Medical institutions such as hospitals have, in general, been slower to adapt to social media than other institutions. However, just because a hospital is not actually participating in social media channels does not mean they aren’t involved in social media.
Social networks are not just a platform to push content out – they are a sharing platform. When patients visit hospitals, they share their experience on social networks such as Facebook, Twitter, Foursquare and Yelp. This can come in the form of a check-in (popular on location-focused social networks like Foursquare and Yelp) or analysis of how well they were treated and their overall experience. Long (or short) waiting times, unfriendly (or friendly) staff and meeting the needs of their visit are topics that are likely to be shared with friends and strangers online, no matter if the hospital has a social media plan or not.
Therefore, it’s vital that hospitals use social media to monitor and engage with patients. If reviews on Yelp advise that one hospital has a particular long waiting time or really unfriendly staff, patients will likely go to another hospital. However, if a hospital has rave reviews on a social network (or it’s noted how easy parking is), it should attract additional patients. Furthermore, people trust friend’s opinions, and a positive or negative comment on Facebook or Twitter could influence where patients go for future hospital visits.

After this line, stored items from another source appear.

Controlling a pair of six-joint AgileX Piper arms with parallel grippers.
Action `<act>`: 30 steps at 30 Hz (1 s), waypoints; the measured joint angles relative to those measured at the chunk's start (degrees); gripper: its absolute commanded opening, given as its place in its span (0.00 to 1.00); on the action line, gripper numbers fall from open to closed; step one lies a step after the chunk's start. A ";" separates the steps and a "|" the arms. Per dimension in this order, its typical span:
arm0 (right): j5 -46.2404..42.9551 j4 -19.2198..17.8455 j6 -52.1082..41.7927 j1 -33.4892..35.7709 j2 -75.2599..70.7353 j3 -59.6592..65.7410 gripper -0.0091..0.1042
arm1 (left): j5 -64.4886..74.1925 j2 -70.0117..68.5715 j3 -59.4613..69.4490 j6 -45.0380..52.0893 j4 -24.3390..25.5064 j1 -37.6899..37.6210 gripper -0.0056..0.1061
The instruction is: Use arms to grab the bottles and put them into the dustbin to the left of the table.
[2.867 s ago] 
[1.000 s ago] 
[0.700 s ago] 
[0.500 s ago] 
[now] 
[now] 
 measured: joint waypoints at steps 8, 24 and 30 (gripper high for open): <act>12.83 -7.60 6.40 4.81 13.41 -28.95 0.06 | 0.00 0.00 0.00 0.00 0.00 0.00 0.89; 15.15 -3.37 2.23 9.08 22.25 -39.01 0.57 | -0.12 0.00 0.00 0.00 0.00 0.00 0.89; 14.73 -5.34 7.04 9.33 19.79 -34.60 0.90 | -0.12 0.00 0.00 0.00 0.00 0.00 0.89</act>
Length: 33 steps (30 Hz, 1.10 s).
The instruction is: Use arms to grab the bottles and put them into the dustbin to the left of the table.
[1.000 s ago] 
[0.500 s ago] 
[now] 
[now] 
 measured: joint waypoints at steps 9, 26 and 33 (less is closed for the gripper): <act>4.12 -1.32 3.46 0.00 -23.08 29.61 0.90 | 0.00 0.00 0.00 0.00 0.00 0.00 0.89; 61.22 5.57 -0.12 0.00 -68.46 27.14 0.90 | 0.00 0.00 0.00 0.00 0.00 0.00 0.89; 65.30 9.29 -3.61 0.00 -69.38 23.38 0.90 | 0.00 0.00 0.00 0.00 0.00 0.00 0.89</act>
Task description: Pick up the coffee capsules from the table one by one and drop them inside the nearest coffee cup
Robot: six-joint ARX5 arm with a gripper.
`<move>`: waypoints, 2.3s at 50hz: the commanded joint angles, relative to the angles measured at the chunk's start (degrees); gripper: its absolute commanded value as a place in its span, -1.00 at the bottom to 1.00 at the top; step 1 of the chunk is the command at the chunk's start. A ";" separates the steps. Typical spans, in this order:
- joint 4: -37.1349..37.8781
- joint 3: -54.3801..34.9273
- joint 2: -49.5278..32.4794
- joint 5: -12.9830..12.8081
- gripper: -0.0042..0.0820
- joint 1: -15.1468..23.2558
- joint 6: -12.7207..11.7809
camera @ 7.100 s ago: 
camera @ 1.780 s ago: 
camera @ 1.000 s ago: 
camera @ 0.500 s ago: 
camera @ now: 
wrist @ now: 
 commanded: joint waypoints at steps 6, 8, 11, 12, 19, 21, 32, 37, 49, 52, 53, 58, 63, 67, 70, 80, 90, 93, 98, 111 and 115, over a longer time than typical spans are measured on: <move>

What’s important is to understand that even if a hospital isn’t actively participating in social media or doesn’t have a strategy in place, it isn’t absent from social media. Even if the strategy is to respond to negative comments or sharing information about waiting times, parking and answering patient questions, it will help show patients that a hospital is there for them and can offer support.
The bottom line is that it is impossible to avoid social media, so hospitals are better off getting involved with social media in order to help shape their image and build a positive social media reputation.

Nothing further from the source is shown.